I just got back from the DMV, i.e. The Worst Place On Earth.

Actually, I experienced another place this weekend that would rival the DMV for that title: Micro Center.

I took my fritzy Macbook to the Apple Store on Saturday, and the self-assuredly dubbed Apple Genius told me that yes, I needed a new hard drive, and no, I should not have it replaced in house.  I appreciated his honesty, since his recommendation wound up saving me a couple hundred bucks.

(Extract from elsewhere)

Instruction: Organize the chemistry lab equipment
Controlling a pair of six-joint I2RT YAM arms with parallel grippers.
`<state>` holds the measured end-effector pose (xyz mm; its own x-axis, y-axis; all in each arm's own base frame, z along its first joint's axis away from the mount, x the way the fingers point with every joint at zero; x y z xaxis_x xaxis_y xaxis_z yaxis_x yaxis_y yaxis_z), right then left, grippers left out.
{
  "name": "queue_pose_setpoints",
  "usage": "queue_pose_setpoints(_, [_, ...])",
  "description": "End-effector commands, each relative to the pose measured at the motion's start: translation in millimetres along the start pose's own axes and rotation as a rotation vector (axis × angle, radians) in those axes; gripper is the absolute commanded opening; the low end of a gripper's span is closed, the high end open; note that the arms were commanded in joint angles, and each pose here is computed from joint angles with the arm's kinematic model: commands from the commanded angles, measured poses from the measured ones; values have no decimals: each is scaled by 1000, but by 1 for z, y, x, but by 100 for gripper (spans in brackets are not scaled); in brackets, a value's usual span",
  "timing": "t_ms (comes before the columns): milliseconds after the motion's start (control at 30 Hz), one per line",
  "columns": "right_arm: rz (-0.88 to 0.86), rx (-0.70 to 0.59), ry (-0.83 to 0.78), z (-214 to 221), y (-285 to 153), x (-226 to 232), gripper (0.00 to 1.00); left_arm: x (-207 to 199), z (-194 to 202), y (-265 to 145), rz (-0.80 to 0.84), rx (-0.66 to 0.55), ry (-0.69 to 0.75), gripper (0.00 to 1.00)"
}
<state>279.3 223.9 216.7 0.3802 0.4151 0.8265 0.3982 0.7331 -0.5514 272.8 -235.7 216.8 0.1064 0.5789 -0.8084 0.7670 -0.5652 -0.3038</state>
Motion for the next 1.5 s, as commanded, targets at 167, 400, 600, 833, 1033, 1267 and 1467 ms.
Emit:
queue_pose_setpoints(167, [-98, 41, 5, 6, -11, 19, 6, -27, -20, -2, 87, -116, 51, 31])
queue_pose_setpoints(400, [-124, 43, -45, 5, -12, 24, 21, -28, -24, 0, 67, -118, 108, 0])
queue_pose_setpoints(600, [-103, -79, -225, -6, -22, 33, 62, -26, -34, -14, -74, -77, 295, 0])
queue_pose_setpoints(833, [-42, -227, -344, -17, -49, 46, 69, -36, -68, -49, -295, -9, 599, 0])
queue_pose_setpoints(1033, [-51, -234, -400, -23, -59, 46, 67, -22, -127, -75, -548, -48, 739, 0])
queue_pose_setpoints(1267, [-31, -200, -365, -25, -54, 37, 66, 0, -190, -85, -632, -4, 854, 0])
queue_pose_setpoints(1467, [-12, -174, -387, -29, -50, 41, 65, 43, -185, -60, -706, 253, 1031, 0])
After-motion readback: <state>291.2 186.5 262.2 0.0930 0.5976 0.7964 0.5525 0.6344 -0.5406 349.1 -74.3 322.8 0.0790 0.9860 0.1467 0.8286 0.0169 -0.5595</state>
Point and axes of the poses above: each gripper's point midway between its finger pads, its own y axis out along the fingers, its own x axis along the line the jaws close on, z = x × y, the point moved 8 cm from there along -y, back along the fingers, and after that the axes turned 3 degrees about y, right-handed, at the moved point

But still.  He sent me to Micro Center.

What is Micro Center?  This horrible, horrible store full of electronics and screaming children.  It’s located in a terribly depressing section of Denver called the Tech Center – a place where every building looks the same, and the only signs of life are a 7-11, a Mexican restaurant, and, well, Micro Center.  They had what seemed like 75 employees, all walking around doing “things,” but I still had to wait in line for close to an hour.  Eventually, I made it out – with a new hard drive, and a desperation for flora, fauna, chipmunks – anything but technology.

I spent most of my weekend coaxing my Macbook back to life.  Just like an episode of “Rescue 911,” the process was harrowing – touch-and-go – and there was that crucial point when the music got solemn and uncertain, and I didn’t know if resuscitation was going to be possible.  But as of today, thanks to my trusty backed-up files, we are back in business.  My iPod overfloweth with Lady Gaga and Ke$ha.

I know.  Just… I know.

Because I hadn’t quite gotten my fill of spending a lot of money on things that aren’t fun to spend money on, and I am also quite fond of torture and anguish, I headed to the DMV this morning on the frozen roads.  $21 later, I am in possession of a wimpy piece of paper that doubles as my “temporary license.” Next up: Colorado plates.

Few things are as joyless as doling out sweet cash for things that bring you no happiness whatsoever.